◆ **Directions for this task**
In the records, find each line where "segment" occurs, and copy it.

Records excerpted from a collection

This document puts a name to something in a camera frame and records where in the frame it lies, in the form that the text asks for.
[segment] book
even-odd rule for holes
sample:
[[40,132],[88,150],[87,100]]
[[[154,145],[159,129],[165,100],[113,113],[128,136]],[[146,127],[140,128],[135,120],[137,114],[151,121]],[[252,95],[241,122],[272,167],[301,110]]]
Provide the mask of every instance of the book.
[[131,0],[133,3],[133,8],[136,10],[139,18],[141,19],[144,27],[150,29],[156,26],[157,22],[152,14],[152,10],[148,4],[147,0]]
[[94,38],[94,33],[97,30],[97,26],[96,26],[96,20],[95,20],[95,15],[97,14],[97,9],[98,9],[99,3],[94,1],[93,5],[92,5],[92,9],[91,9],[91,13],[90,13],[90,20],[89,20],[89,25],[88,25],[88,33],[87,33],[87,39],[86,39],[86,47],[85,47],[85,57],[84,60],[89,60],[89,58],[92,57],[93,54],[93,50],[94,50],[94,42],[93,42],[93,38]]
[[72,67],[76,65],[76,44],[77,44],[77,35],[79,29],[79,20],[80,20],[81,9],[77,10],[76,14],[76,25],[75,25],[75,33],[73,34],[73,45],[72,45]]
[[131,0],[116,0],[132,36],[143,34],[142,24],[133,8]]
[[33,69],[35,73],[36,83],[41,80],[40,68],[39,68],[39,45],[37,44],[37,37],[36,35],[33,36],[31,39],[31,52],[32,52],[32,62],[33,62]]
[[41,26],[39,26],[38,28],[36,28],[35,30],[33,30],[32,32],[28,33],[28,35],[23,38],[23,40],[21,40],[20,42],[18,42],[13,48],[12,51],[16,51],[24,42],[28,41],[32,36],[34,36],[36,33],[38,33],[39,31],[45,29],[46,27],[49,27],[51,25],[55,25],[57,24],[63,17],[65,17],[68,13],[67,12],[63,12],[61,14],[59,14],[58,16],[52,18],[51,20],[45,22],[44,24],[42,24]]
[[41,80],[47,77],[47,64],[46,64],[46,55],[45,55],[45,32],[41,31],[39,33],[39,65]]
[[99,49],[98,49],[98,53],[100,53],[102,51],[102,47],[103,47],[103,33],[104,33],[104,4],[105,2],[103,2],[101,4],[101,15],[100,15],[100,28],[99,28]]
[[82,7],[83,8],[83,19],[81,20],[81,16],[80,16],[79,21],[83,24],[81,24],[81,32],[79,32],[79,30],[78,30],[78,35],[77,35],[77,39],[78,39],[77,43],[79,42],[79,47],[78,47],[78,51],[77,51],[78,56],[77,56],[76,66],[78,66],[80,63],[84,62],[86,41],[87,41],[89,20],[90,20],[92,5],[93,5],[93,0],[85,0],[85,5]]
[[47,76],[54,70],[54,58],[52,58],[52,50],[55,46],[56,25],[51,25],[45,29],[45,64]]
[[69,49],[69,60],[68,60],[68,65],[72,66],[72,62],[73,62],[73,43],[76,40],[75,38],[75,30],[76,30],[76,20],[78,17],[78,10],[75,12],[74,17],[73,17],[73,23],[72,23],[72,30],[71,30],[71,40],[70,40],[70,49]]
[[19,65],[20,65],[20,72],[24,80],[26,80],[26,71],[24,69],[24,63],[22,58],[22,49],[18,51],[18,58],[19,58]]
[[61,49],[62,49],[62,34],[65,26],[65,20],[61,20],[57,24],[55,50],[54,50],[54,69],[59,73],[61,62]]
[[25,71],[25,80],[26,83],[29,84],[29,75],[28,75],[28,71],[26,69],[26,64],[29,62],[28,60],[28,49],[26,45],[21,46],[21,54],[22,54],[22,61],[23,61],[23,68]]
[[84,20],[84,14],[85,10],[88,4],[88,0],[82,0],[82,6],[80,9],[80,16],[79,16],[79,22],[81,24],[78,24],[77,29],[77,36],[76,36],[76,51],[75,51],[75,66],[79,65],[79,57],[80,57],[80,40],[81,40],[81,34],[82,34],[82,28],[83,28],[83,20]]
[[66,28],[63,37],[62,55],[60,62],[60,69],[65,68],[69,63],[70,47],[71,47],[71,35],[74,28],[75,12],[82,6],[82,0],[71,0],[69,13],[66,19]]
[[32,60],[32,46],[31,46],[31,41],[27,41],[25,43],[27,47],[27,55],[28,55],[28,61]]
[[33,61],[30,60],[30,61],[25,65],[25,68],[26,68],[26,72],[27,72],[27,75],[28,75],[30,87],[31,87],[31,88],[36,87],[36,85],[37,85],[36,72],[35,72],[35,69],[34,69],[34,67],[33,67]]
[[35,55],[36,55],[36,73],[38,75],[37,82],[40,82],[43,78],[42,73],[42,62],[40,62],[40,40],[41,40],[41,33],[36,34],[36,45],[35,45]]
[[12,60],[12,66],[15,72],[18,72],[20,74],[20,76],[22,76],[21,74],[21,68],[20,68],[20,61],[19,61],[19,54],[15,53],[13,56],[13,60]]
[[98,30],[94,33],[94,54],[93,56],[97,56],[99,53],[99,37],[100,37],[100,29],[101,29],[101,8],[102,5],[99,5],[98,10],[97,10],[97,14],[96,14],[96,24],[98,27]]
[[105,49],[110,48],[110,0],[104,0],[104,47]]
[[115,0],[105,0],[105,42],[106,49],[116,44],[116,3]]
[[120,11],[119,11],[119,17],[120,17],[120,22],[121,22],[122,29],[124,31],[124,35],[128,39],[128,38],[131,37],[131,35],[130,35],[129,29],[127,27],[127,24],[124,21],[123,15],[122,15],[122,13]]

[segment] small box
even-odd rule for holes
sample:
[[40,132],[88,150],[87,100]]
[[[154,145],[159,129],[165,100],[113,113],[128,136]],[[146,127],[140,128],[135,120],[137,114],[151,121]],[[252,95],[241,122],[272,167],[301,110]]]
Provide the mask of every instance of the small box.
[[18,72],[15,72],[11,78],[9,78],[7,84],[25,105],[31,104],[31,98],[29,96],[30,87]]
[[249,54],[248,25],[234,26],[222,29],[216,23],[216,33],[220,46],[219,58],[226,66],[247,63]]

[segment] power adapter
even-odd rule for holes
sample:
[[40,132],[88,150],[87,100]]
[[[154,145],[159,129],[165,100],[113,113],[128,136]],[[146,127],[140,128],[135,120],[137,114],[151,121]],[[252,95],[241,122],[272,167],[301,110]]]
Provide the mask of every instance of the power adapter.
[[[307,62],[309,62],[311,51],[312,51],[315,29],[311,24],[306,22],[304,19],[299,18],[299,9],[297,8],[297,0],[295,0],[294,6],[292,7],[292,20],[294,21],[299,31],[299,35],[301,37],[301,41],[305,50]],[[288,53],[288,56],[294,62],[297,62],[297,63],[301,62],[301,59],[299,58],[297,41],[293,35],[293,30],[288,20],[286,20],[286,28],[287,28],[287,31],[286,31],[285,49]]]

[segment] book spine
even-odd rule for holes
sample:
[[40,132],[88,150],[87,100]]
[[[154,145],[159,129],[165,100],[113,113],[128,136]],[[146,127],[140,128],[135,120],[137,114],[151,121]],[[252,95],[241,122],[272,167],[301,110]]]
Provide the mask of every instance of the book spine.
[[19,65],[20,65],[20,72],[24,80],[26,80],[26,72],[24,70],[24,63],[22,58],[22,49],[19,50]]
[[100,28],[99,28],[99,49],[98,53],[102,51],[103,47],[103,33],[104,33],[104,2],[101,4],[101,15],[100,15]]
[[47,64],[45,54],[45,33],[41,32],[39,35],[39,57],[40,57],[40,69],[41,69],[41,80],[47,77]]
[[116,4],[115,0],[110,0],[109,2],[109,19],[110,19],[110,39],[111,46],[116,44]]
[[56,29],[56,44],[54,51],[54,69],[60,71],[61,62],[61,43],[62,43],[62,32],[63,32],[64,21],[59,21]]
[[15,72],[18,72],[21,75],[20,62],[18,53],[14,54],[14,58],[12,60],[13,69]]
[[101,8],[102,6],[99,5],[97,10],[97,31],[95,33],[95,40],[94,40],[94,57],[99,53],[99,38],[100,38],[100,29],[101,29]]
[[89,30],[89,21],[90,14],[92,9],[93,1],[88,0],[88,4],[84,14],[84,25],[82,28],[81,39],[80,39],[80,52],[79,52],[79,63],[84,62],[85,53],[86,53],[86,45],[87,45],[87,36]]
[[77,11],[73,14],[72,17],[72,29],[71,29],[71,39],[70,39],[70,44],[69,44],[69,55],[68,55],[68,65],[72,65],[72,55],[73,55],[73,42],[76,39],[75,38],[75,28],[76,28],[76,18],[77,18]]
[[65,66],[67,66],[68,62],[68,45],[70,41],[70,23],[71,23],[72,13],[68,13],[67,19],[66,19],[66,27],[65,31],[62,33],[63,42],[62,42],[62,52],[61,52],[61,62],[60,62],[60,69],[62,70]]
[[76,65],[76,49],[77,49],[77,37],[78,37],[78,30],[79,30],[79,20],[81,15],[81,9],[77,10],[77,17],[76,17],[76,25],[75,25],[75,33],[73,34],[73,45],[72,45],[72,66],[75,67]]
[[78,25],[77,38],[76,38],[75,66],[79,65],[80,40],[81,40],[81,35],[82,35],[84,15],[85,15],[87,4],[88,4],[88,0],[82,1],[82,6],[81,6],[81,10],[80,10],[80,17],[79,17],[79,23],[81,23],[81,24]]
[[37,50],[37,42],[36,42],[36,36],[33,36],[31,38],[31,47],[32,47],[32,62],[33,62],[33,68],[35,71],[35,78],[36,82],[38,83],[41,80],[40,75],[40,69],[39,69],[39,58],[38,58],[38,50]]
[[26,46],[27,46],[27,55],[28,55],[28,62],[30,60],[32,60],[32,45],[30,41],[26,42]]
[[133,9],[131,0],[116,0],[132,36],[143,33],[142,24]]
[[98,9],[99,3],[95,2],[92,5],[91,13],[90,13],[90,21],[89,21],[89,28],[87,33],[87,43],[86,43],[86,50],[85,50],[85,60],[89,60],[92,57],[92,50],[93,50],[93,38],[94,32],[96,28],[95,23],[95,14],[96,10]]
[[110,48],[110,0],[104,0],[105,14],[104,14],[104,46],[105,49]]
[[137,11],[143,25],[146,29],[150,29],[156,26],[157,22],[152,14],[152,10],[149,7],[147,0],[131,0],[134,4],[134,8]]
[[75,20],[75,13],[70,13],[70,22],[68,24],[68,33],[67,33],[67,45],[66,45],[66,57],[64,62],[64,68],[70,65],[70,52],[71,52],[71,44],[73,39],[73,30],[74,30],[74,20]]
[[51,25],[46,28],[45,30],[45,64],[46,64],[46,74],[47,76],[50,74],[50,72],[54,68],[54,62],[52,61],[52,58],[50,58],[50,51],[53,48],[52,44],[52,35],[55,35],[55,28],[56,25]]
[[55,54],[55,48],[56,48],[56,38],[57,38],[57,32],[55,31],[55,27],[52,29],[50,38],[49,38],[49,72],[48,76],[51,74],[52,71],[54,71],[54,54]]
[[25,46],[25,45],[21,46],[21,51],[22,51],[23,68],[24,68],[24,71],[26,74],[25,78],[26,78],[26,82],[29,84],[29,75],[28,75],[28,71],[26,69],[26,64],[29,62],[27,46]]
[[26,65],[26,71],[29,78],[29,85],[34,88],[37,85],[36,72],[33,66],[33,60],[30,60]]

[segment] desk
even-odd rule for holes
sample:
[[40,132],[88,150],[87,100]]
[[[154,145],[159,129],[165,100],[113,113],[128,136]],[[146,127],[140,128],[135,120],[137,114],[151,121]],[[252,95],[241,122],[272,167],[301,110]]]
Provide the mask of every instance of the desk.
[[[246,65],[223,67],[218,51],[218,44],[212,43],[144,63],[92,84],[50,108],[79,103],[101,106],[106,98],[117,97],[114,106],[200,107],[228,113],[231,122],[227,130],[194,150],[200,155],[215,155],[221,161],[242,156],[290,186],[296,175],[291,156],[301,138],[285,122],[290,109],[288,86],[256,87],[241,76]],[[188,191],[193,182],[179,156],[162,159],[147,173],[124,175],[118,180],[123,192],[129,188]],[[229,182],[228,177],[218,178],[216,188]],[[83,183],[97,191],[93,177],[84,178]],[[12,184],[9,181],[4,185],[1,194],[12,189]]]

◆ **Result for this task**
[segment] book
[segment] small box
[segment] power adapter
[segment] book spine
[segment] desk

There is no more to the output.